Task details:
Among the lines of data below, reproduce only those from the one with "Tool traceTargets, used" through the one with "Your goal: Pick", exactly as they stand, both ends included.

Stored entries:
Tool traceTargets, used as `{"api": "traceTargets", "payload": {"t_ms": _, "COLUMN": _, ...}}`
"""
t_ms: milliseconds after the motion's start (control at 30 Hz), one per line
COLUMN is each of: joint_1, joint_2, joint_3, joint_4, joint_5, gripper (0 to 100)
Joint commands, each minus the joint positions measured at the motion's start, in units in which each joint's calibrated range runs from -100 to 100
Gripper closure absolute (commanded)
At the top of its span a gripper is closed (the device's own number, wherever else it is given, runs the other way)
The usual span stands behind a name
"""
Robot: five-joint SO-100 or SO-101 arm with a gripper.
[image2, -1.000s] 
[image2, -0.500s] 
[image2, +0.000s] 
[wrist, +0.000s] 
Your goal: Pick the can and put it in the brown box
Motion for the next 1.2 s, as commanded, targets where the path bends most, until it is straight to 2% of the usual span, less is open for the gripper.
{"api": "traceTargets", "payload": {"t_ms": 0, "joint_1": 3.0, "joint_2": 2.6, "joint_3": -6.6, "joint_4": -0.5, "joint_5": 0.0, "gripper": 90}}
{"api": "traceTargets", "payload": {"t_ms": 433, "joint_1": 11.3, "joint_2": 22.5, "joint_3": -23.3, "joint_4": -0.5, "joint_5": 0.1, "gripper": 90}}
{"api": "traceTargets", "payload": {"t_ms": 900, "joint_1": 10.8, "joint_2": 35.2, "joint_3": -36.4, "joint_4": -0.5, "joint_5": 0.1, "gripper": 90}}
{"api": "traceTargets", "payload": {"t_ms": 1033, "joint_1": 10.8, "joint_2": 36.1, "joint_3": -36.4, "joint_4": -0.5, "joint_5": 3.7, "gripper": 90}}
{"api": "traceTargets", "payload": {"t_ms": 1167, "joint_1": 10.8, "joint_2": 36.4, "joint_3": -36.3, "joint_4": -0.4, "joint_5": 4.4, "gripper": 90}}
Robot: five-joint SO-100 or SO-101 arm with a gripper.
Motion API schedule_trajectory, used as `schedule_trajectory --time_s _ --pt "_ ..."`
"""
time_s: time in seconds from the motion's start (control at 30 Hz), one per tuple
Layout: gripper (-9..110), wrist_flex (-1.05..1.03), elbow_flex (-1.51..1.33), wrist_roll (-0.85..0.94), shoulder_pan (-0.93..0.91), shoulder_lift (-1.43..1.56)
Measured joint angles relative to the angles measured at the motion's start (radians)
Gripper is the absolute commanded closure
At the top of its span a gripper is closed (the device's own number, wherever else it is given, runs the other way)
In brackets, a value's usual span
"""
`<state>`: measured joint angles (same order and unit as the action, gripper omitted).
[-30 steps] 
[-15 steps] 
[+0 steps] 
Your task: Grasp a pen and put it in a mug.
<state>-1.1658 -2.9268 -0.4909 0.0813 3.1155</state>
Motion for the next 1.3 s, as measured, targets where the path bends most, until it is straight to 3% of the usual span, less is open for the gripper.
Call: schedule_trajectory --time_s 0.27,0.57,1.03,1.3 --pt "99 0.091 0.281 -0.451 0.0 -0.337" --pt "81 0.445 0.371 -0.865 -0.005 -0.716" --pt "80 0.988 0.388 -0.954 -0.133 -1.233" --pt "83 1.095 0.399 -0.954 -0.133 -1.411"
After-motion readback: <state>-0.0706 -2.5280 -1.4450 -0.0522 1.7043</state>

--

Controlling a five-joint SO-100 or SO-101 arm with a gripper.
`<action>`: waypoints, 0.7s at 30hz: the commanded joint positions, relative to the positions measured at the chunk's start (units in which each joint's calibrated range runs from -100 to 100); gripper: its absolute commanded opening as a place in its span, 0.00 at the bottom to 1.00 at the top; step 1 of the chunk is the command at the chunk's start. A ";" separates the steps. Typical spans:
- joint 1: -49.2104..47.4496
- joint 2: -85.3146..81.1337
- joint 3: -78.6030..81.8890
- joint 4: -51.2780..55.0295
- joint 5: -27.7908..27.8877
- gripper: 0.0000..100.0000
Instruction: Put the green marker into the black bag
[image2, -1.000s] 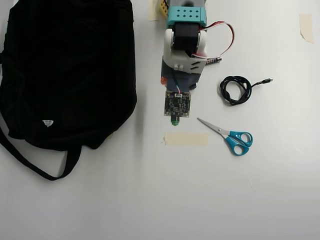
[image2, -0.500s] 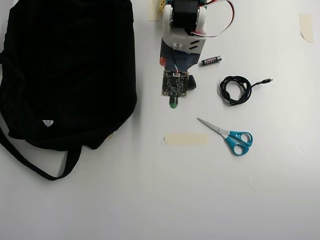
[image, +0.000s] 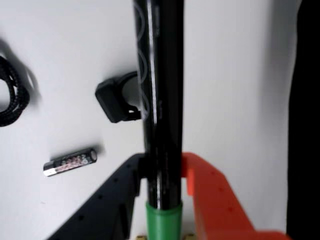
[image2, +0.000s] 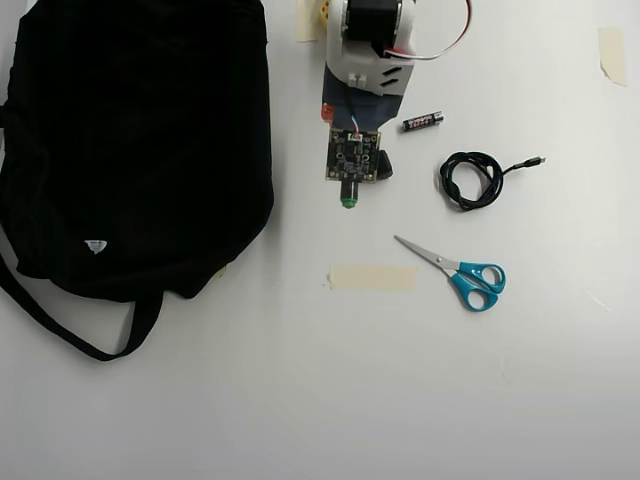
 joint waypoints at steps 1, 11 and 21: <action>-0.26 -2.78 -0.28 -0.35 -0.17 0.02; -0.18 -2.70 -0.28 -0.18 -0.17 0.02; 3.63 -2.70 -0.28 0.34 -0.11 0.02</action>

Finished exercise:
Tool traceTargets, used as `{"api": "traceTargets", "payload": {"t_ms": _, "COLUMN": _, ...}}`
"""
t_ms: milliseconds after the motion's start (control at 30 Hz), one per line
COLUMN is each of: joint_1, joint_2, joint_3, joint_4, joint_5, gripper (0 to 100)
Joint commands, each minus the joint positions measured at the motion's start, in units in which each joint's calibrated range runs from -100 to 100
Gripper closure absolute (commanded)
At the top of its span a gripper is closed (the device's own number, wherever else it is given, runs the other way)
The usual span stands behind a name
"""
Robot: five-joint SO-100 or SO-101 arm with a gripper.
[image2, -1.000s] 
[image2, -0.500s] 
[image2, +0.000s] 
[wrist, +0.000s] 
Your goal: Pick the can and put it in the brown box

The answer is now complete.